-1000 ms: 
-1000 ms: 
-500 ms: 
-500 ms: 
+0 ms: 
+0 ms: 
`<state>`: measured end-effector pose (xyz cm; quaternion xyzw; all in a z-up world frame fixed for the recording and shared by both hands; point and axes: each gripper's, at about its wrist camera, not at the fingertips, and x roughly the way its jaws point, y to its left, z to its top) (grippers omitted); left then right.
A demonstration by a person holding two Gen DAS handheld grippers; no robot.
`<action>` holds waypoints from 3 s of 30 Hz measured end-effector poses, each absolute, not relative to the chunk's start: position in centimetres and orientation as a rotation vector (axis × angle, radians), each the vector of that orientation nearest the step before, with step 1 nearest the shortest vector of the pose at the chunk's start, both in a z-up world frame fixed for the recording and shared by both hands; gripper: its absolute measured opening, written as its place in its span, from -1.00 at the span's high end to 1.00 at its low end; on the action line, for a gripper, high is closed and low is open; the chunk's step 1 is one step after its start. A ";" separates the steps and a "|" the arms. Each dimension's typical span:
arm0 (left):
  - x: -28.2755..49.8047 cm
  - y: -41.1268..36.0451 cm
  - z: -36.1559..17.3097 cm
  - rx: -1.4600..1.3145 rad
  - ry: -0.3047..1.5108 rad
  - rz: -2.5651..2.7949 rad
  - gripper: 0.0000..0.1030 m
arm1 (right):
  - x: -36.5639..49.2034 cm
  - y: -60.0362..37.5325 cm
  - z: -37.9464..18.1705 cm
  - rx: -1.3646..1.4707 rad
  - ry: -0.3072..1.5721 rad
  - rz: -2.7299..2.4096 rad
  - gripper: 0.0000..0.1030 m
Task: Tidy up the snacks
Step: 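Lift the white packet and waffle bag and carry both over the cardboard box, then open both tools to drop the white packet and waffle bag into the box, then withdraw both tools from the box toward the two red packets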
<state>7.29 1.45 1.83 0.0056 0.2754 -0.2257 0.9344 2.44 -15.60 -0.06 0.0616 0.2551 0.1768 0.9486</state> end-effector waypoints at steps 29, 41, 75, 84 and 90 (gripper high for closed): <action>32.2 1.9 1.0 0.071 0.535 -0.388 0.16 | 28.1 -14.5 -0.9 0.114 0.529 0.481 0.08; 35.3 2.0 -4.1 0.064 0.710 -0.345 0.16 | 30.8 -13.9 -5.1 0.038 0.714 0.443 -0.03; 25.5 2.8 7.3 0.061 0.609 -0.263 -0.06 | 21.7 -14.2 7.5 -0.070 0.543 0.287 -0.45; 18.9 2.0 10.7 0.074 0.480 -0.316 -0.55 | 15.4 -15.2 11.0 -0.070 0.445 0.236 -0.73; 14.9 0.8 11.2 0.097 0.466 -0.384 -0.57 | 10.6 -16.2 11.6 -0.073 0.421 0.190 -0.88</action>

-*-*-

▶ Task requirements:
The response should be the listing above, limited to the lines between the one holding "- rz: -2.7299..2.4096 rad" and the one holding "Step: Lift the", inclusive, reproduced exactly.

▶ Answer to this exercise:
  - rz: -2.7299..2.4096 rad
  - gripper: 0.0000..0.1030 m
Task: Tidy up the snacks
Step: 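Lift the white packet and waffle bag and carry both over the cardboard box, then open both tools to drop the white packet and waffle bag into the box, then withdraw both tools from the box toward the two red packets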

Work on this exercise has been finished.